Ein Tag in Washington D.C., an dem man die Geschichte der Afroamerikaner erkunden kann, bedeutet, sich viel zu bewegen. Holen Sie sich einen Kaffee und ein Frühstück und schnappen Sie sich ein Buch von Ihrer Leseliste. Kellner und Dichter in AnacostiaSie werden Ihr Essen inmitten von Literatur und beeindruckenden Kunstwerken genießen. Das traditionsreiche Lokal zeugt auf wunderbare Weise von der beständigen afroamerikanischen Kultur, Geschichte und Gemeinschaft des Bezirks.

Die Statue von Mary McLeod Bethune steht im Lincoln Park in Washington, DC, und zeigt die Pädagogin und Bürgerrechtsführerin mit zwei Kindern unter einem teilweise bewölkten Himmel.

Nach dem Essen sollten Sie den Lincoln Park besuchen, um … Statue von Mary McLeod BethuneDas Denkmal ist das erste auf Bundesgrund, das einer afroamerikanischen Frau gewidmet ist. Es wurde 1974 errichtet und würdigt Bethunes bemerkenswertes Wirken als Pädagogin, Beraterin des Präsidenten und Fürsprecherin. Vor ihrem Bronzebildnis stehend, spüren Sie den Geist einer wahren Pionierin, deren Arbeit die Rechte der Frauen, die Bürgerrechte und das Bildungswesen in Amerika grundlegend veränderte.

Nachmittag

Afroamerikanisches Bürgerkriegsdenkmal

Setzen Sie Ihre Reise fort bei Afroamerikanisches Bürgerkriegsdenkmal Auf der historischen U Street, einst als „Black Broadway“ bekannt, steht ein imposantes Denkmal, das die Hunderttausenden schwarzen Soldaten ehrt, die im Bürgerkrieg für die Freiheit kämpften. Ihre Namen sind in Stein gemeißelt und erinnern dauerhaft an ihren Mut und ihre Opferbereitschaft. Ganz in der Nähe befindet sich die Duke-Ellington-Statue „Encore“, die den in Washington, D.C., geborenen und aufgewachsenen Jazzpionier würdigt, der zu einer amerikanischen Musikikone wurde.

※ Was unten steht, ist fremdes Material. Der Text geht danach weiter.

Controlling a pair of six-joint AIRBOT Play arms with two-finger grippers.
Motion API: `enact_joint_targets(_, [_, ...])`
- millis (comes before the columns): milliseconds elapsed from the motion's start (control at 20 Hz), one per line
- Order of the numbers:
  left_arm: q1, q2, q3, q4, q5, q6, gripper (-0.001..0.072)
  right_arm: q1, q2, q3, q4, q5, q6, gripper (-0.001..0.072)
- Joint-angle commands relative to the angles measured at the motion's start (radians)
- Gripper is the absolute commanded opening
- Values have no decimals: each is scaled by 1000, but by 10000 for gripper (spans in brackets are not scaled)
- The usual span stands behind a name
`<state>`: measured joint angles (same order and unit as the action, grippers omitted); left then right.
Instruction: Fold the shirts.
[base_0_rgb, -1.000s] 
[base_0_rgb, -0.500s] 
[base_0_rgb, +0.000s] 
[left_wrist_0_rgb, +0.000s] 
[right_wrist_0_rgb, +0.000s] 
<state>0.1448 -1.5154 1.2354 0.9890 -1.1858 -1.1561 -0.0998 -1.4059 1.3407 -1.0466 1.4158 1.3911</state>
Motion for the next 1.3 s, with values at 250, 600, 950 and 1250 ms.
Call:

Besuchen Sie als Nächstes die Frederick-Douglass-Statue in der Emancipation Hall. US-KapitolEine angemessene Würdigung des Abolitionisten, dessen Worte der Befreiung durch diese Hallen hallten. Runden Sie Ihren Nachmittag im Wilson Building ab, um die Statue von Marion Barry, auch bekannt als „Bürgermeister auf Lebenszeit“, zu sehen. Trotz eines Skandals im Jahr 1990, der seinem Ruf schadete, ist Barry dank seines Engagements für Bürgerrechte und seines Einsatzes für die Verbesserung der Lebensbedingungen in seinen Gemeinden während seiner vier Amtszeiten als Bürgermeister und seiner Tätigkeit im Stadtrat von Washington, D.C., nach wie vor eine beliebte Persönlichkeit.

Abend

Eine helle, offene Galerie im Anacostia Arts Center in Washington, DC, präsentiert lokale Kunstwerke an weißen Wänden, auf Holzböden und an Tischen im Café-Stil, an denen die Besucher sitzen und arbeiten.

Wenn die goldene Stunde in die Dämmerung übergeht, gehen Sie hinein in das Anacostia KunstzentrumHier führen zeitgenössische schwarze Künstler die Tradition des kreativen Ausdrucks fort, die für die Identität der Stadt so wichtig ist. Der dynamische Treffpunkt bietet wechselnde Ausstellungen, Aufführungen und Gemeinschaftsräume, die Besucher mit dem pulsierenden Leben der Kulturszene von Washington, D.C., verbinden.